Gather your ingredients

  • VegetablesThe base of our soup is the celery, onions, carrots, and garlic. They are also the aromatics. The vegetables add flavor and nutrients to the soup. Zucchini can be added to the soup for additional vegetables or as a component in the copycat version.
  • Beans (HTML0) - We are using great northern and kidney beans in this dish so that it is similar to the Olive Garden version
  • Leafy Greens The Olive Garden version contains kale, but we use spinach. Either way works!
  • Small shells is what we use and what's included in the copycat version.
  • TomatoesMinestrone has a tomato base broth so we use both tomato paste and canned tomatoes for the depth of flavor we want to add to this soup.
  • Brewers yeast -the Olive Garden's version had a fermented/yeasty taste when we compared them side by side. Brewers yeast is added to get the same flavor. You can add this to your taste.
  • Lemon Juicenotifies you of the other ingredients and helps to balance them.

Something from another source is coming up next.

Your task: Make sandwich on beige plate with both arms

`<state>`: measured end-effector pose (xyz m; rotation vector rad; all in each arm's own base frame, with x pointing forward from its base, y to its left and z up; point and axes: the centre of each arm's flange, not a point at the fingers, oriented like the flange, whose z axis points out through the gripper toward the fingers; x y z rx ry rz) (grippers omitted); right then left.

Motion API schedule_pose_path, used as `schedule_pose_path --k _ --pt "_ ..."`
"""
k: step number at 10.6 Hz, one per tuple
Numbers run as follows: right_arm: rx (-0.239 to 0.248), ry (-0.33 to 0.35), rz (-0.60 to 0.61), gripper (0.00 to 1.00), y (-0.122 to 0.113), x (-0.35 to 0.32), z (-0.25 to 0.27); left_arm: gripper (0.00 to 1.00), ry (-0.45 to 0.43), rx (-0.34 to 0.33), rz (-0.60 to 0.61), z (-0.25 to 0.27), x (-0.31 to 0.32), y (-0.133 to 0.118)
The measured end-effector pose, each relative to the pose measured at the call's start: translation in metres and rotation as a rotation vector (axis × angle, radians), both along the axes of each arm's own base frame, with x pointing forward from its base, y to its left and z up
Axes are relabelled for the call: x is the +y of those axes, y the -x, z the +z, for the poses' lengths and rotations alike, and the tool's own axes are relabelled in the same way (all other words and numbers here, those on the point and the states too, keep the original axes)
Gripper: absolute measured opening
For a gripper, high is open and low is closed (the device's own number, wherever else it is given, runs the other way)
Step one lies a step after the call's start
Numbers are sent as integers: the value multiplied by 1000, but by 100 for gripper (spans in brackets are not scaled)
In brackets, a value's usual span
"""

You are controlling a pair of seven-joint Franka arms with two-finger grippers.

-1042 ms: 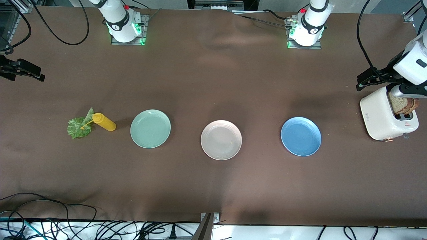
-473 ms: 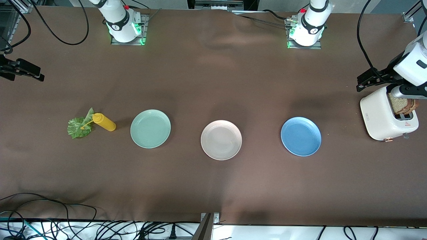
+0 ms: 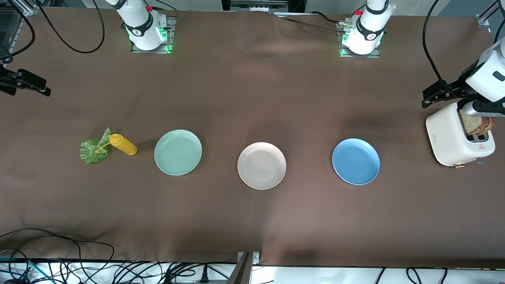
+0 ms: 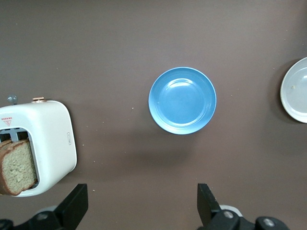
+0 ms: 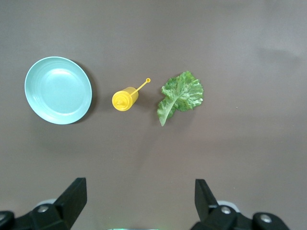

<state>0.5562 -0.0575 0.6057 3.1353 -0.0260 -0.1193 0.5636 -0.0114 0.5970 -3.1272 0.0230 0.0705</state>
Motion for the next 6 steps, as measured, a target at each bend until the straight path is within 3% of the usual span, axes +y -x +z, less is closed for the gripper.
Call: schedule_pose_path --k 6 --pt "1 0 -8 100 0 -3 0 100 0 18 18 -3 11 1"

Below is a recipe card with a list of all the ingredients and their measurements.

Substitutions & Variations:

  • VegetablesYou cannot go wrong by adding more vegetables, and also changing it up. Snap beans, Green Beans (including Butternut), Peas and Mushrooms are all great additions to this dish.
  • BeansYou may mix and match beans or chickpeas to your liking!
  • Leafy Greens Spinach or kale will work well in this recipe.
  • Pasta (HTML0) - You want to make sure the pasta is small. However, any type of pasta will do.

How to make the best minestrone soup recipe:

Step 1. Add the oil to a large pot on medium heat. Once the oil is heated, add the celery, zucchini, onions and carrots. Sauté for 3 to 5 minutes, or until vegetables are soft. Stir in the garlic and continue to cook for another 30 seconds.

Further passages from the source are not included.